Please tell me about the NOC requirement and procedure.

Thanks,
Shalini


----------



## WestCoastCanadianGirl (Mar 17, 2012)

I think that Colchar has previously stated that you pretty much need a PhD in your field to get any hope of employment as a university lecturer or professor.


----------



## EVHB (Feb 11, 2008)

Are you currently a professor?


----------



## colchar (Oct 25, 2011)

shalinipuri10 said:


> I want to apply for FSW 2014. I have calculated my points which makes me easily eligible.
> 
> I want to know about the NOC requirement. What we have to do for it? Is this any kind of certification and verification require from the Canadian Authorities.
> 
> ...



As I have already said, you need a PhD to teach in a university here. You do not have a PhD.


----------



## shalinipuri10 (Jul 10, 2014)

sir,
but what is the possibility of getting an immigration


----------



## WestCoastCanadianGirl (Mar 17, 2012)

shalinipuri10 said:


> sir,
> but what is the possibility of getting an immigration


If you're not already a university lecturer in your home country, then you do not ordinarily qualify for that NOC category.

Besides, most (if not all) Canadian universities _won't_ hire you if just have a MSc... how can you expect to be able to teach students who have _as much, if not *more*_ education than you do?! 

Hell, there are Canadians with _PhD_ degrees who can't get jobs teaching, and I highly doubt that your BSc/MSc degrees from India are equivalent to an MSc from a North American university.... you _might_ be able to get a teaching position at the _community college_ level, but there again, it's _not_ the same as a _university_, so you'd not qualify as a university lecturer.


----------



## colchar (Oct 25, 2011)

shalinipuri10 said:


> sir,
> but what is the possibility of getting an immigration



If you aren't qualified to work in the field you are applying under, how good do _you_ think your chances are????


----------



## shalinipuri10 (Jul 10, 2014)

I am a univesity approved lecturer in my home country and I have not done Msc it is Master of Computer Engineering. I had gone through the roles and responsibilities.

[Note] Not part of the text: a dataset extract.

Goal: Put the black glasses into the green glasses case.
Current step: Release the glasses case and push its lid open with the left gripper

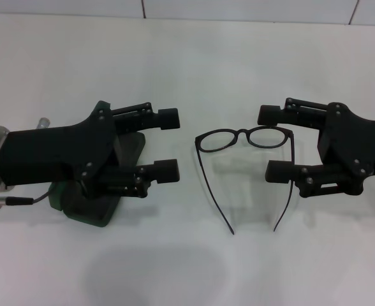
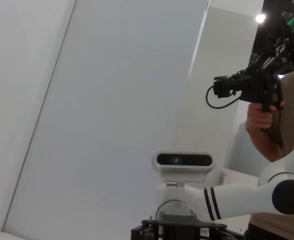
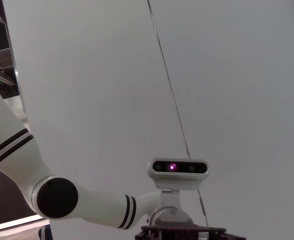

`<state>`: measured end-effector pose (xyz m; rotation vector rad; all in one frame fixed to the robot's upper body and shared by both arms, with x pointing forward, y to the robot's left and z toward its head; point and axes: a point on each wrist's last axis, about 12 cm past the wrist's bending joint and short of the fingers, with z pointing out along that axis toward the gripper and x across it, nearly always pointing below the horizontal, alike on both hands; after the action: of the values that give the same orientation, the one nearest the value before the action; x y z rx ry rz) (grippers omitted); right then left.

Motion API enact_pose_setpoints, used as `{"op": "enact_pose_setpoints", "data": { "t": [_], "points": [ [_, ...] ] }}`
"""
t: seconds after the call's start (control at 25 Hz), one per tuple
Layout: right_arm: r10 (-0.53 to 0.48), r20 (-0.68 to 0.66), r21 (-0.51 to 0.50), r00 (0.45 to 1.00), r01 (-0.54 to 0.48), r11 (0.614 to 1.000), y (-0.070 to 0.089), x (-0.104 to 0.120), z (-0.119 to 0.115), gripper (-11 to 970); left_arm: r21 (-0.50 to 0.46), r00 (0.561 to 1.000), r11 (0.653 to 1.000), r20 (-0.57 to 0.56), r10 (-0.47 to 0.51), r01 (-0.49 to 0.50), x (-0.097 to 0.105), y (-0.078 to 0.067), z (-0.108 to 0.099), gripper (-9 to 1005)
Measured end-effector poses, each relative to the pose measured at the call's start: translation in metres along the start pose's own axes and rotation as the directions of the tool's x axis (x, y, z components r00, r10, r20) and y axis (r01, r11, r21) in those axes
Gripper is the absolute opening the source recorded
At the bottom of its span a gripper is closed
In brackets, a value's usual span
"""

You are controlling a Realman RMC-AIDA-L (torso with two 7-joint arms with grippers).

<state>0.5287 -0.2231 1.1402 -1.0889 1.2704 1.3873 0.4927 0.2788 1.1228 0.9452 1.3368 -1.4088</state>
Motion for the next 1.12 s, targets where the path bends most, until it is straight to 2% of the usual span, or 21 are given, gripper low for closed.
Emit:
{"op": "enact_pose_setpoints", "data": {
  "t": [0.52, 0.72, 0.84, 0.96, 1.0, 1.04, 1.12],
  "points": [
    [0.002, 0.002, 0.002, 1.0, -0.002, 1.0, 0.0, 0.001, 0.0, 869, -0.003, 1.0, 1.0, 0.006, 0.001, -0.001, 0.0, 0.0, 0.0, 851],
    [-0.005, 0.009, 0.025, 1.0, 0.005, 1.0, 0.0, 0.002, -0.004, 868, -0.067, 0.997, 0.998, 0.075, -0.003, 0.008, -0.007, 0.004, -0.006, 850],
    [-0.001, -0.014, 0.113, 1.0, 0.003, 0.994, -0.003, 0.006, -0.017, 868, -0.119, 0.996, 0.993, 0.092, -0.01, 0.021, -0.031, 0.009, -0.014, 849],
    [0.0, -0.022, 0.183, 1.0, 0.004, 0.983, -0.003, 0.006, -0.035, 867, -0.151, 1.0, 0.988, 0.027, -0.005, 0.009, -0.061, 0.01, -0.016, 849],
    [0.001, -0.016, 0.206, 1.0, 0.003, 0.979, -0.002, 0.006, -0.042, 867, -0.151, 1.0, 0.988, 0.027, -0.005, 0.009, -0.061, 0.01, -0.016, 849],
    [0.001, -0.004, 0.23, 1.0, 0.0, 0.973, 0.0, 0.007, -0.048, 867, -0.237, 0.996, 0.971, -0.09, 0.012, -0.033, -0.089, 0.008, -0.011, 848],
    [0.002, 0.013, 0.27, 1.0, -0.005, 0.963, 0.004, 0.01, -0.059, 867, -0.337, 0.979, 0.94, -0.201, -0.012, -0.057, -0.103, 0.008, -0.006, 848]
  ]
}}
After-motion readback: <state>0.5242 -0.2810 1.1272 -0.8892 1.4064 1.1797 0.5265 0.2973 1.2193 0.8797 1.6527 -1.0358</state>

We are all taking up the same roles and responsibilities here also. then do you think I qualify for the category.


----------



## WestCoastCanadianGirl (Mar 17, 2012)

shalinipuri10 said:


> I am a univesity approved lecturer in my home country and I have not done Msc it is Master of Computer Engineering. I had gone through the roles and responsibilities. We are all taking up the same roles and responsibilities here also. then do you think I qualify for the category.


No, _you *do not* qualify_ for that category.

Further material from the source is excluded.